Some of it is the politics of public awareness. It’s no accident that Vermont and Oregon are hotbeds of do-good capitalism; in these places attitudes have shifted so that conscience pays. Many of us have worked like crazy to get people excited about, say, hybrid cars—and, aided by rising oil prices, the propaganda has begun to succeed.

But mostly we need politics of a more straightforward, and entirely unglamorous, variety. If you want energy companies to rearrange their portfolios so that way more money goes to renewables and way less to hydrocarbons, the best way forward is not to appeal to the ceo’s conscience—it’s to pass laws to push him in the right direction. This is what has happened in Europe, where regulators told car manufacturers last August to cut vehicles’ greenhouse emissions by 25 percent—or else (see also “The Muscles From Brussels,” Page 62). “The car industry should be aware that we are watching the situation very closely,” one official told reporters, adding that the EU “will not hesitate to replace the carrot with the stick.” There’s nothing particularly European about that logic—witness the efforts in the United States of a few bold state attorneys general, who in the face of federal inaction have begun to sue major carbon emitters on their own. They may not win—but the threat of liability has already gotten big polluters to talk about offering voluntary carbon cuts in exchange for legal immunity. In an August report, the investor activist group Ceres quoted a Goldman Sachs analysis that put possible global warming liability on the same scale as the fallout from asbestos. That kind of information will grab a ceo’s attention in a hurry.
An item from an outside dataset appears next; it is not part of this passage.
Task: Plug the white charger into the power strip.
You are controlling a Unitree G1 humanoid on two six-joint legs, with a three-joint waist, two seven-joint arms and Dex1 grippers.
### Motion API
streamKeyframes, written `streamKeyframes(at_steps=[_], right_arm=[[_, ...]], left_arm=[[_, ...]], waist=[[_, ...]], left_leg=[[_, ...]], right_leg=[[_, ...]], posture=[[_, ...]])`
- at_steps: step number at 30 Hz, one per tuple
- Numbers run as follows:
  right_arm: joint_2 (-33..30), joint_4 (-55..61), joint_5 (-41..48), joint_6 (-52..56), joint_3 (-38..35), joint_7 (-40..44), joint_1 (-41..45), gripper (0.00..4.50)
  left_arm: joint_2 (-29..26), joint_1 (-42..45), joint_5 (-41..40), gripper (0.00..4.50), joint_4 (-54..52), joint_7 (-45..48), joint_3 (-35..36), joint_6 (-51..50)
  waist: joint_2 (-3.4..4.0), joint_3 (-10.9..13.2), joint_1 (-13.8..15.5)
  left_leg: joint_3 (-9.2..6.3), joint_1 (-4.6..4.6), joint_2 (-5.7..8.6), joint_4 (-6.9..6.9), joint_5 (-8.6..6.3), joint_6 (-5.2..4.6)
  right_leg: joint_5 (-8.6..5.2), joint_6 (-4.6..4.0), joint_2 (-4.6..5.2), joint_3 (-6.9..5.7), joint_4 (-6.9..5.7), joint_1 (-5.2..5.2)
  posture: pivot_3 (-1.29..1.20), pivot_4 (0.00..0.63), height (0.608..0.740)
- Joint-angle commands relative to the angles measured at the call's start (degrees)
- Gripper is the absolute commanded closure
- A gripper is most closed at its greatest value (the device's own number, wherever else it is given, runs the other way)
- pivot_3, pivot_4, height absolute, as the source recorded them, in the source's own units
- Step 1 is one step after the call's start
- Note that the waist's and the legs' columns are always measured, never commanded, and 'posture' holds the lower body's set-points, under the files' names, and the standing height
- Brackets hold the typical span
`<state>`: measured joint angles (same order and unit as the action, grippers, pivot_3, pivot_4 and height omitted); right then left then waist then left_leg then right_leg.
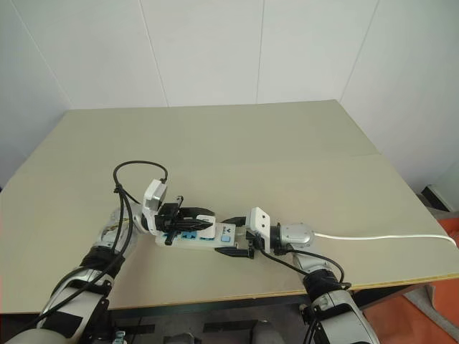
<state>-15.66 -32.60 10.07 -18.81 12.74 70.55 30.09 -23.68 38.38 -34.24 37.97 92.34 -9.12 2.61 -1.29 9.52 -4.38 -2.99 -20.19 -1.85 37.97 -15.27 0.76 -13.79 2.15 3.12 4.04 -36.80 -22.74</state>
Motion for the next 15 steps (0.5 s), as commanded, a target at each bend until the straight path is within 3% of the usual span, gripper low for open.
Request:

Helping corporations do the right thing through regulation—which, it should be noted, also levels the playing field so that a greenish BP doesn’t have to worry about a dirty Exxon­Mobil—is not exactly a new idea. It’s more or less what we used to do, in the long period from Teddy Roosevelt and the trustbusters on to about the 1980s.

One reason for the shift is the enormous political power of corporations, which they use almost exclusively to boost their own profits. But in a way, you can’t blame them for that. The strange part is how little opposition the corporate agenda meets anymore—how many of us have accepted the ideological argument that as long as we leave commerce alone, it will somehow, magically, solve all our problems. We could compel Big Oil to take its windfall profits and build windmills; instead we stand quietly by, as if unfettered plunder were the obvious and necessary course.

Explaining this mystery may bring us back to where we started. In the childlike enchantment we’ve lived under since the Reagan era, we’ve wanted very much to believe that someone else, some wavy-haired ceo, would do the hard, adult work of problem-solving. In fact, corporations are the infants of our society—they know very little except how to grow (though they’re very good at that), and they howl when you set limits. Socializing them is the work of politics. It’s about time we took it up again.